WHAT YOU WILL DO: Read through the data, and wherever a line holds the word "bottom", write that line out.

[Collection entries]
- - -
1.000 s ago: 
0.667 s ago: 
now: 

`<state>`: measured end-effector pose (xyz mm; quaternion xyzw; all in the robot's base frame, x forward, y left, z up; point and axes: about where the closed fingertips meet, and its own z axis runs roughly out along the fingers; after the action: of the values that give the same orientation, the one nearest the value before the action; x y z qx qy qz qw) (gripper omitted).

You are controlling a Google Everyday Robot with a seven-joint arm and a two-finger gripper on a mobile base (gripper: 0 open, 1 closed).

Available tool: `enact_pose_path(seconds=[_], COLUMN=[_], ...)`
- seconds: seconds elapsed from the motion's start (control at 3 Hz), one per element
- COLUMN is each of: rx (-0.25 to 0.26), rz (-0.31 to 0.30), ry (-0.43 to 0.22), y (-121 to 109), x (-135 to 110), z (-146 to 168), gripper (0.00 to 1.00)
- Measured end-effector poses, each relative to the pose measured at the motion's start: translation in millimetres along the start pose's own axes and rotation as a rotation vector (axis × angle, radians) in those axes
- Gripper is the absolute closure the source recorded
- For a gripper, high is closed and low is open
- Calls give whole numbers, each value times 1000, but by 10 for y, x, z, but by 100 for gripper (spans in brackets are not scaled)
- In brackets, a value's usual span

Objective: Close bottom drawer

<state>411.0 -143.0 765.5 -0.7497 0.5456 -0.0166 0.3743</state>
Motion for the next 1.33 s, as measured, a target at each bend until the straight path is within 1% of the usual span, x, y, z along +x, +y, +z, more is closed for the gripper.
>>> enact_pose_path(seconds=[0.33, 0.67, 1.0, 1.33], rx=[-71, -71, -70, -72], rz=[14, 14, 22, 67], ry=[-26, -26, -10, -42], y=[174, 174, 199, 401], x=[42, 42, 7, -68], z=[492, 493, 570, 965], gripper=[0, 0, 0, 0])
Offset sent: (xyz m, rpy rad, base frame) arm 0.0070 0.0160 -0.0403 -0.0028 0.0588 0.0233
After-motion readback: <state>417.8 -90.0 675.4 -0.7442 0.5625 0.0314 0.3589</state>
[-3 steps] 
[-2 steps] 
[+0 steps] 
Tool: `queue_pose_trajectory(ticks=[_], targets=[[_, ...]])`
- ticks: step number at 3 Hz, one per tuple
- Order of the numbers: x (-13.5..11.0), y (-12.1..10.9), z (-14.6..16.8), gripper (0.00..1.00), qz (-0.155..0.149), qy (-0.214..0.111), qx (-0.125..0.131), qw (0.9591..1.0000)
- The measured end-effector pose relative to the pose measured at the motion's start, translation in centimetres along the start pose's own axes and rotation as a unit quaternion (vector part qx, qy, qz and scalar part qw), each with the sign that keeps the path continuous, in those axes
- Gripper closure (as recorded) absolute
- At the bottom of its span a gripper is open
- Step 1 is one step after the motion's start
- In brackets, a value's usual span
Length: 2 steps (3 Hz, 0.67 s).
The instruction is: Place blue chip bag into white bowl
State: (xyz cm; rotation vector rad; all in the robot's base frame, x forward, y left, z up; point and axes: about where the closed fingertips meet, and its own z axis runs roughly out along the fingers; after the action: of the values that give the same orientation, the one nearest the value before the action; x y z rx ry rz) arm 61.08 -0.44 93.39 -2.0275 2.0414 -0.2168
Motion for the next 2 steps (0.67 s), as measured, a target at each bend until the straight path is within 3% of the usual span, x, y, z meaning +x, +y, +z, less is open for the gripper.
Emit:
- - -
ANSWER TO THIS EXERCISE:
Objective: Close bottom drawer
- At the bottom of its span a gripper is open

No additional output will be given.